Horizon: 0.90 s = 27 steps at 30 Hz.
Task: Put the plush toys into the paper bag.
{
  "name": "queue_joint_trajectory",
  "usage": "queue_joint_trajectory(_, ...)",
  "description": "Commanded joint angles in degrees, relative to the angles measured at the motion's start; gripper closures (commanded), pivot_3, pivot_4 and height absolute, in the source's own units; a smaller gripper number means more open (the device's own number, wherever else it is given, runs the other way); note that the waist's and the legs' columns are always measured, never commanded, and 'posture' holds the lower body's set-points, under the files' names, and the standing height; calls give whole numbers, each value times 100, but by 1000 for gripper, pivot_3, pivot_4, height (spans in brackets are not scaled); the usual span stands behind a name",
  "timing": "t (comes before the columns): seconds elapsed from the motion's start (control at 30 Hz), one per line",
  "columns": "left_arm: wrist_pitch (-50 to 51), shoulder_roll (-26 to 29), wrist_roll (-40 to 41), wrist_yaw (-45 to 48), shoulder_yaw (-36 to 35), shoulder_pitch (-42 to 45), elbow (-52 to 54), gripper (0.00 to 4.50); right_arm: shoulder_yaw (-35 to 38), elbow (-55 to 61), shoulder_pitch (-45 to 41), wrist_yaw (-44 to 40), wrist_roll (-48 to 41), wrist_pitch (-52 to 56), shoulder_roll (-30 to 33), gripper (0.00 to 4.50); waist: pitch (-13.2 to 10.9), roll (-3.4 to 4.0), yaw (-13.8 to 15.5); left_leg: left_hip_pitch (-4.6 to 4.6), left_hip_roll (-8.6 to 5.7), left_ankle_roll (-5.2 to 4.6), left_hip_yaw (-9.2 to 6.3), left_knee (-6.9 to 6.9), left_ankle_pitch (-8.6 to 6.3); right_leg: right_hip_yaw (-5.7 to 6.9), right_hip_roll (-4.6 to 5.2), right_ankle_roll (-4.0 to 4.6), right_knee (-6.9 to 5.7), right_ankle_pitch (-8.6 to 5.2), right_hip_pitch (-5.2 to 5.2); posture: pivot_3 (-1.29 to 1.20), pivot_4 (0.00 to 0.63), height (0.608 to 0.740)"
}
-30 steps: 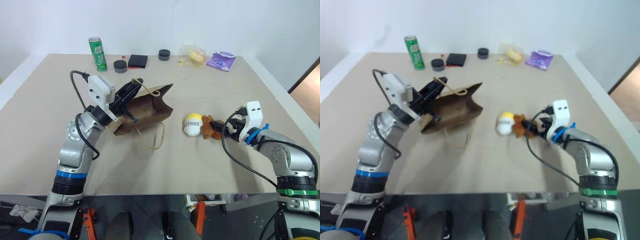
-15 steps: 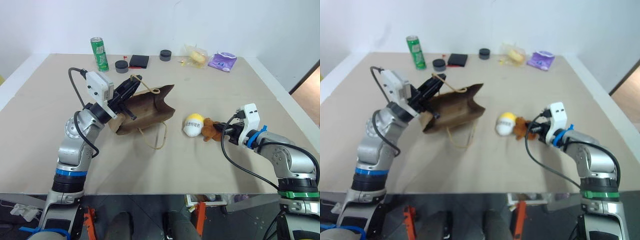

====

• [What this task involves]: Every entry should be returned exactly as written, minus the pictures.

• [Answer for the task]:
Horizon: 0.90 s = 27 steps at 30 Hz.
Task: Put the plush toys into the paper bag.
{
  "name": "queue_joint_trajectory",
  "usage": "queue_joint_trajectory(_, ...)",
  "description": "Commanded joint angles in degrees, relative to the angles measured at the motion's start; gripper closures (commanded), pivot_3, pivot_4 and height absolute, in the source's own units; a smaller gripper number means more open (the device's own number, wherever else it is given, runs the other way); note that the waist's and the legs' columns are always measured, never commanded, and 'posture' holds the lower body's set-points, under the files' names, and the standing height; calls give whole numbers, each value times 100, but by 1000 for gripper, pivot_3, pivot_4, height (spans in brackets are not scaled); the usual span stands behind a name",
  "timing": "t (comes before the columns): seconds elapsed from the motion's start (control at 30 Hz), one per line",
  "columns": "left_arm: wrist_pitch (-50 to 51), shoulder_roll (-26 to 29), wrist_roll (-40 to 41), wrist_yaw (-45 to 48), shoulder_yaw (-36 to 35), shoulder_pitch (-42 to 45), elbow (-52 to 54), gripper (0.00 to 4.50); right_arm: shoulder_yaw (-35 to 38), elbow (-55 to 61), shoulder_pitch (-45 to 41), wrist_yaw (-44 to 40), wrist_roll (-48 to 41), wrist_pitch (-52 to 56), shoulder_roll (-30 to 33), gripper (0.00 to 4.50); waist: pitch (-13.2 to 10.9), roll (-3.4 to 4.0), yaw (-13.8 to 15.5); left_leg: left_hip_pitch (-4.6 to 4.6), left_hip_roll (-8.6 to 5.7), left_ankle_roll (-5.2 to 4.6), left_hip_yaw (-9.2 to 6.3), left_knee (-6.9 to 6.9), left_ankle_pitch (-8.6 to 6.3); right_leg: right_hip_yaw (-5.7 to 6.9), right_hip_roll (-4.6 to 5.2), right_ankle_roll (-4.0 to 4.6), right_knee (-6.9 to 5.7), right_ankle_pitch (-8.6 to 5.2), right_hip_pitch (-5.2 to 5.2); posture: pivot_3 (-1.29 to 1.20), pivot_4 (0.00 to 0.63), height (0.608 to 0.740)"
}
-30 steps: 
-15 steps: 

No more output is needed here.